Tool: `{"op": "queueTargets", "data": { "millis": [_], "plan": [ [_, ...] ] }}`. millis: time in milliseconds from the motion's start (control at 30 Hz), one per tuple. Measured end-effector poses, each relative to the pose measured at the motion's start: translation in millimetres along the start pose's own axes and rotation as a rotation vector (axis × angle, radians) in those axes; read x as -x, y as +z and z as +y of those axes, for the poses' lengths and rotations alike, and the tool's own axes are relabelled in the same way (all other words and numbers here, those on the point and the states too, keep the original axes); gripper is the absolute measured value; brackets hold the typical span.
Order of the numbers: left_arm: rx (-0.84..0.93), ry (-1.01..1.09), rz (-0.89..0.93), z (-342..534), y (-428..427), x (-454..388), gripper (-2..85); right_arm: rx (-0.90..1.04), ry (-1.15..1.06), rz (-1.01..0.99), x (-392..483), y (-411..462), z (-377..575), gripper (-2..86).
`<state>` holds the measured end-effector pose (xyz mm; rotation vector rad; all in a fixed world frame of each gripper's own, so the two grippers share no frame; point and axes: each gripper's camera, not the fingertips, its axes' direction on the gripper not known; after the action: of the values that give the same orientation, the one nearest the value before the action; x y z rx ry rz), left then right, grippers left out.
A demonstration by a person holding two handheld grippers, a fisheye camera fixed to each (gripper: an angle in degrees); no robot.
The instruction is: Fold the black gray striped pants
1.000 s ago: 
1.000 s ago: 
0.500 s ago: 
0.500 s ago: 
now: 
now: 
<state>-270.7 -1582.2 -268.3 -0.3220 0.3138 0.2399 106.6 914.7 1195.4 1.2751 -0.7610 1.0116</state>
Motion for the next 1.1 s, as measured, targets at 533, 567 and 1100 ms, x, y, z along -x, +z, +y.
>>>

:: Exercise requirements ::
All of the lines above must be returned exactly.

:: Expected answer ::
Tool: `{"op": "queueTargets", "data": { "millis": [_], "plan": [ [_, ...] ] }}`. millis: time in milliseconds from the motion's start (control at 30 Hz), one per tuple. Measured end-effector poses, each relative to the pose measured at the motion's start: translation in millimetres along the start pose's own axes and rotation as a rotation vector (axis × angle, radians) in those axes; read x as -x, y as +z and z as +y of those axes, for the poses' lengths and rotations alike, and the tool's own axes are relabelled in the same way (all other words and numbers here, those on the point and the states too, keep the original axes); gripper is the absolute measured value; brackets hold the typical span.
Order of the numbers: left_arm: rx (-0.84..0.93), ry (-1.01..1.09), rz (-0.89..0.93), z (-342..534), y (-428..427), x (-454..388), gripper (-2..85); right_arm: rx (-0.90..1.04), ry (-1.15..1.06), rz (-1.01..0.99), x (-392..483), y (-411..462), z (-377..575), gripper (-2..86).
`<state>` holds the measured end-effector pose (xyz mm; rotation vector rad; all in a fixed world frame of each gripper's own, so the two grippers share no frame; point and axes: each gripper's camera, not the fingertips, its axes' direction on the gripper not known; after the action: of the values that give the same orientation, the one nearest the value before the action; x y z rx ry rz), left then right, grippers left out.
A demonstration by a person holding two handheld grippers, a fisheye camera fixed to each (gripper: an angle in degrees); no robot.
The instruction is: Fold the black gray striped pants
1.000 s ago: 
1.000 s ago: 
0.500 s ago: 
0.500 s ago: 
now: 
now: 
<state>-270.7 -1582.2 -268.3 -0.3220 0.3138 0.2399 106.6 914.7 1195.4 1.2751 -0.7610 1.0116</state>
Motion for the next 1.1 s, as measured, targets at 533, 567 and 1100 ms, x, y, z along -x, +z, +y.
>>>

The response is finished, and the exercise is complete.